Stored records
- - - - -
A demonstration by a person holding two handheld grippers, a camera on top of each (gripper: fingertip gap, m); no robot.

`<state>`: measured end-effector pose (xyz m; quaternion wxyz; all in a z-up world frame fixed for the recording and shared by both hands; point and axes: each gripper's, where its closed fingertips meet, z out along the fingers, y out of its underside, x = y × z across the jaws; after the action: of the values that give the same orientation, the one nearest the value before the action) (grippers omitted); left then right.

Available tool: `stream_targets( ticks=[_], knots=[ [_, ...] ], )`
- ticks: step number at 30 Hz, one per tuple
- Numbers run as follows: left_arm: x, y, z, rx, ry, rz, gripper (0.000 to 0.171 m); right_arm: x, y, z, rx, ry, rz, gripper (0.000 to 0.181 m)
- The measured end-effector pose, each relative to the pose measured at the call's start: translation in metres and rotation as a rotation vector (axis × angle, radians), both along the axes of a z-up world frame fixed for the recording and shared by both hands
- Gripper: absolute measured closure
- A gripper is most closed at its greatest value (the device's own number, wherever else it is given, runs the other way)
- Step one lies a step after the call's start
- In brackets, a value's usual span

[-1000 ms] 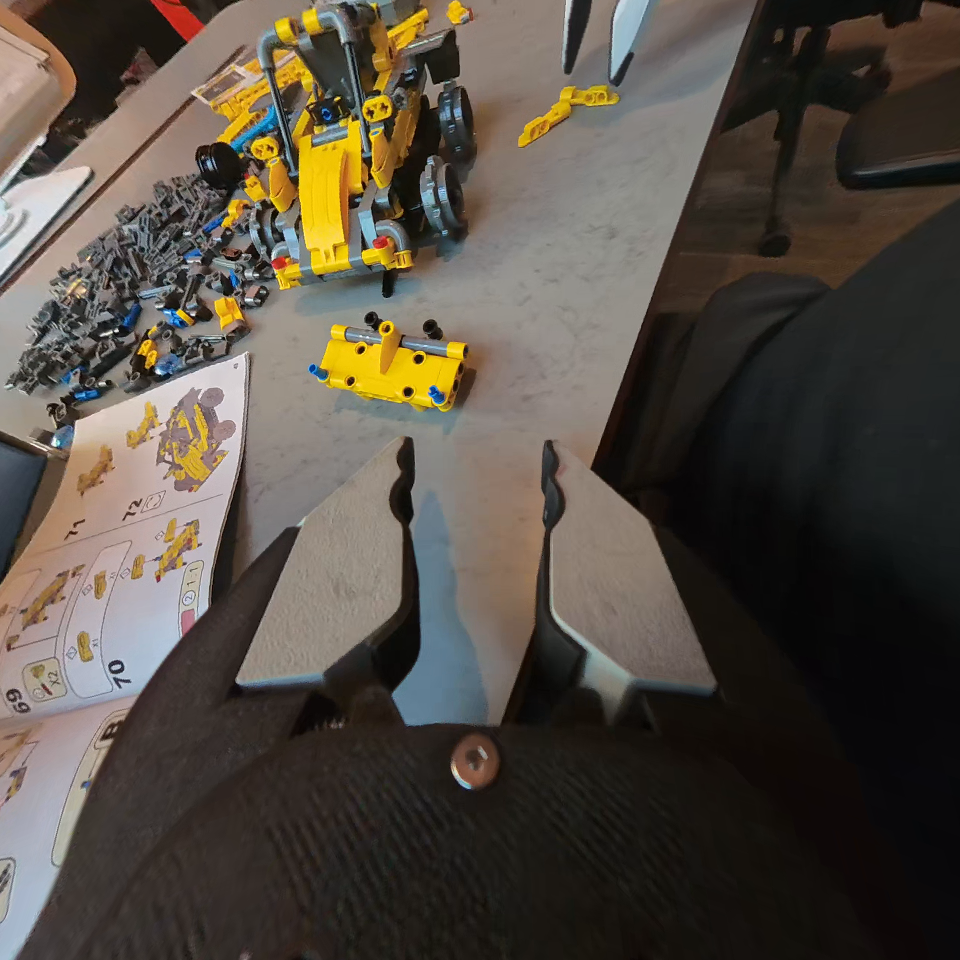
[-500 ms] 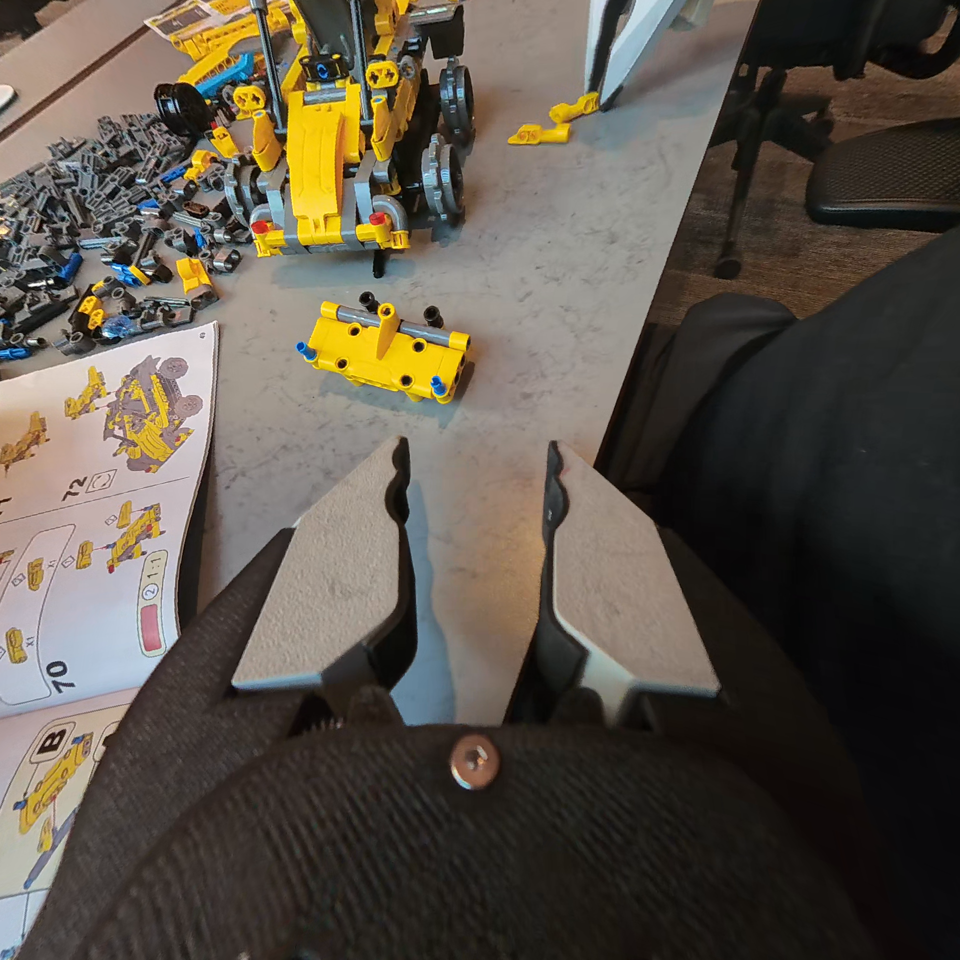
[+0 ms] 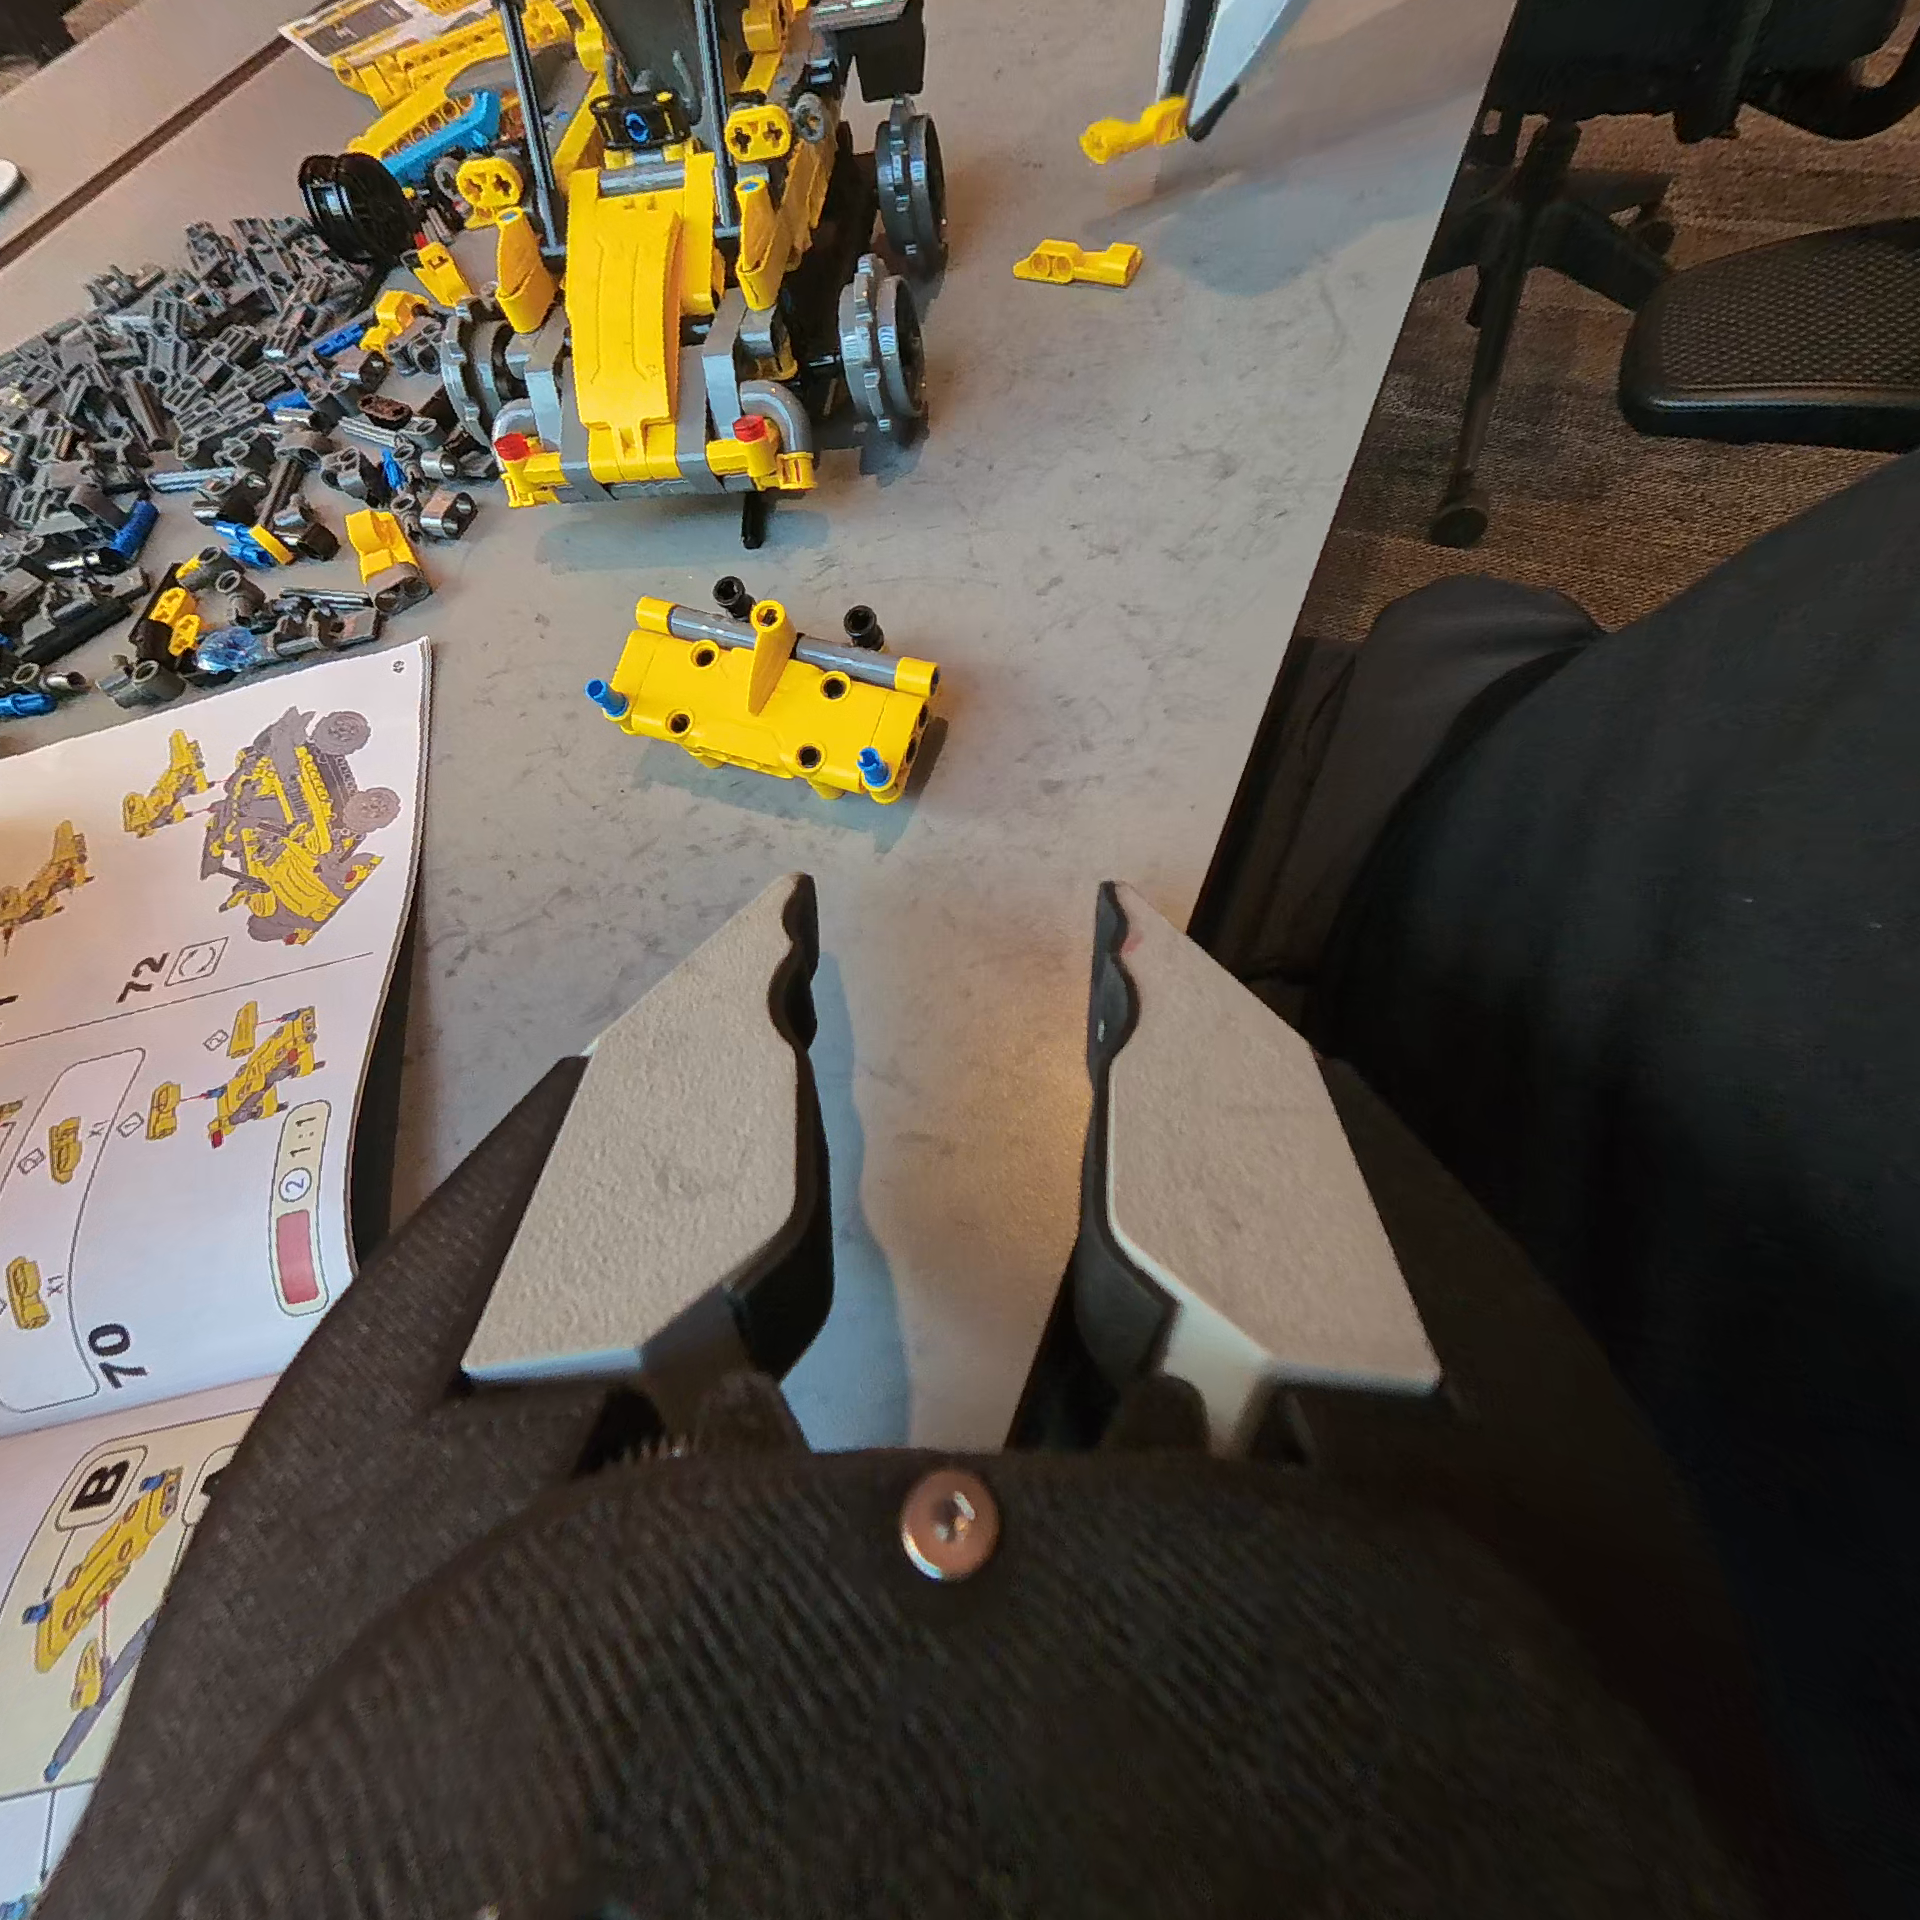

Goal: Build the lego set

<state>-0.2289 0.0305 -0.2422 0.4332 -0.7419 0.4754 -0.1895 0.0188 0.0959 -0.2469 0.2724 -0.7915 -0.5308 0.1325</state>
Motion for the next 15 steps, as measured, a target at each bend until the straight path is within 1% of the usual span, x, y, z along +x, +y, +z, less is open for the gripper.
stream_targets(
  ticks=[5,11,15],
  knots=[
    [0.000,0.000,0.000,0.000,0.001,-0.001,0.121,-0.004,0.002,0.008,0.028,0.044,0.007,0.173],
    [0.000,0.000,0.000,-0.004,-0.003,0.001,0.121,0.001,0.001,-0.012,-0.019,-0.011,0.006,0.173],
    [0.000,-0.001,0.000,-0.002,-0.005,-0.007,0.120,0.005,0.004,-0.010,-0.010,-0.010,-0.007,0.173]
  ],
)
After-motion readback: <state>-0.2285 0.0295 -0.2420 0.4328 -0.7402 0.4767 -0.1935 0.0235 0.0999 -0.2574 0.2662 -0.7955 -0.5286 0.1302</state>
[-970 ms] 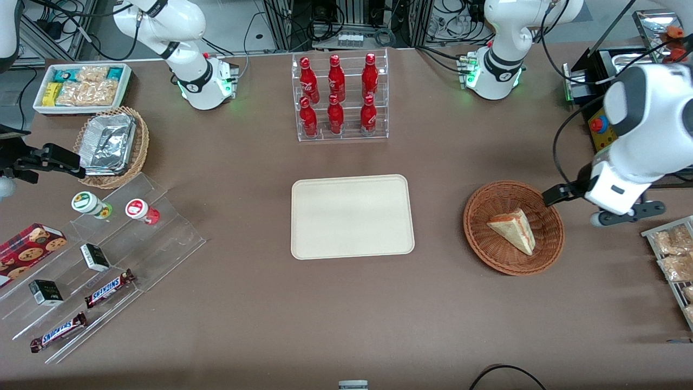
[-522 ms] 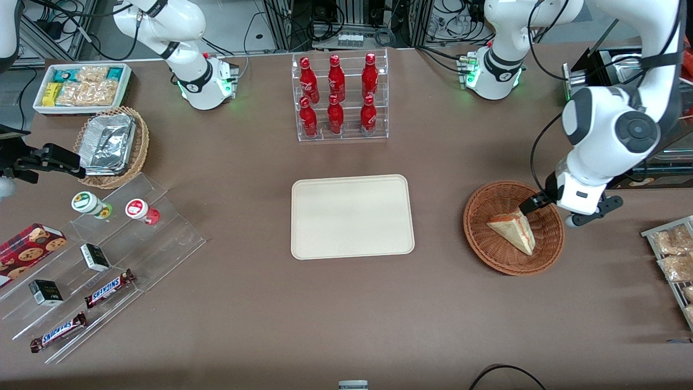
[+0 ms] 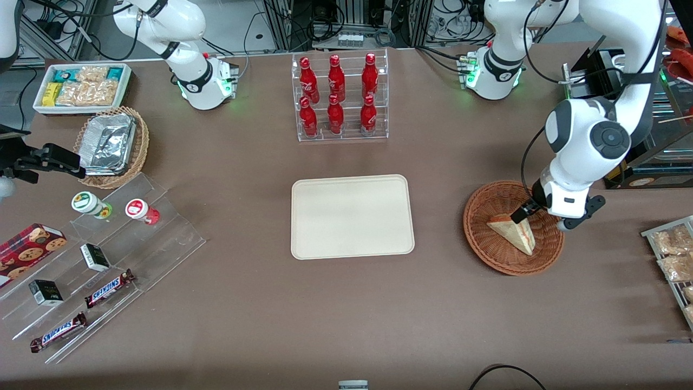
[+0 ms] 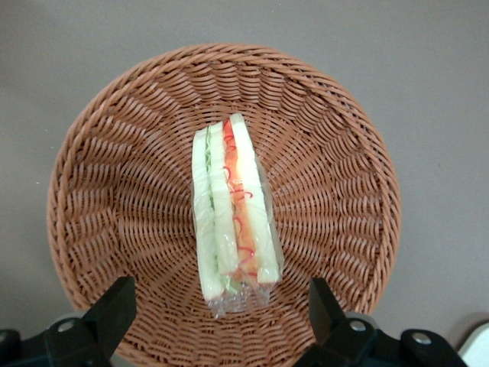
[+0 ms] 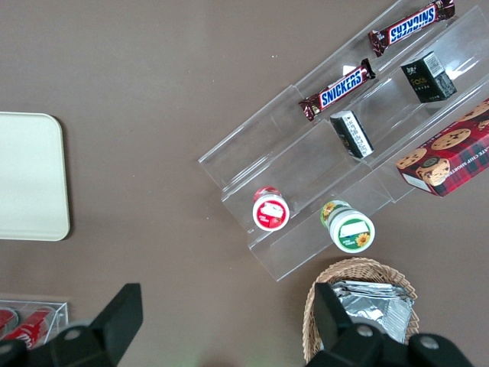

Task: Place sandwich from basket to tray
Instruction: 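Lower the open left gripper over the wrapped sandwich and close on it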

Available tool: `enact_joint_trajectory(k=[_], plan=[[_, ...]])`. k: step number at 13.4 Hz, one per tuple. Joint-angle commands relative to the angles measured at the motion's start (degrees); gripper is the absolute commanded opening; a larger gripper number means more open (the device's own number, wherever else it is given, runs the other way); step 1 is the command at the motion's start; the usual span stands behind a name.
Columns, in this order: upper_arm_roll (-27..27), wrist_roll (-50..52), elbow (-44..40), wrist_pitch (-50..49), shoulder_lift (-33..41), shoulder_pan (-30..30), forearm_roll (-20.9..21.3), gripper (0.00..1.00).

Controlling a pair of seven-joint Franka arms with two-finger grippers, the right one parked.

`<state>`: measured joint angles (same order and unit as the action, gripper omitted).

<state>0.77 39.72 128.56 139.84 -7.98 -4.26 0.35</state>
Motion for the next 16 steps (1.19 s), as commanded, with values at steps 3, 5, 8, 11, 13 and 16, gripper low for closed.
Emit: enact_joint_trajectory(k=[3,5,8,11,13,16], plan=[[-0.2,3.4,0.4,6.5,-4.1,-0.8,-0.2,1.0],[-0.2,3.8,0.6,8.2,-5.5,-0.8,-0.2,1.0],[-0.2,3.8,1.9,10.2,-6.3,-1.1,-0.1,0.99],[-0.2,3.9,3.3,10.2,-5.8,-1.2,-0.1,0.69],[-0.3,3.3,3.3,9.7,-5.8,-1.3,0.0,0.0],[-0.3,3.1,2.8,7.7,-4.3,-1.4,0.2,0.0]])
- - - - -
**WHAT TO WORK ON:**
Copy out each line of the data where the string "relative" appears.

**EXPECTED ANSWER:**
- The measured end-effector pose, each relative to the pose measured at the call's start: translation in metres and rotation as a rotation vector (axis × angle, radians), both along the axes of a z-up world frame fixed for the recording and shared by both hands
Available tool: `enact_joint_trajectory(k=[_], plan=[[_, ...]])`. k: step number at 13.4 Hz, one per tuple. Joint-angle commands relative to the angles measured at the motion's start (degrees); gripper is the absolute commanded opening; a larger gripper number means more open (the device's own number, wherever else it is given, runs the other way); step 1 is the command at the motion's start; the usual span stands behind a name.

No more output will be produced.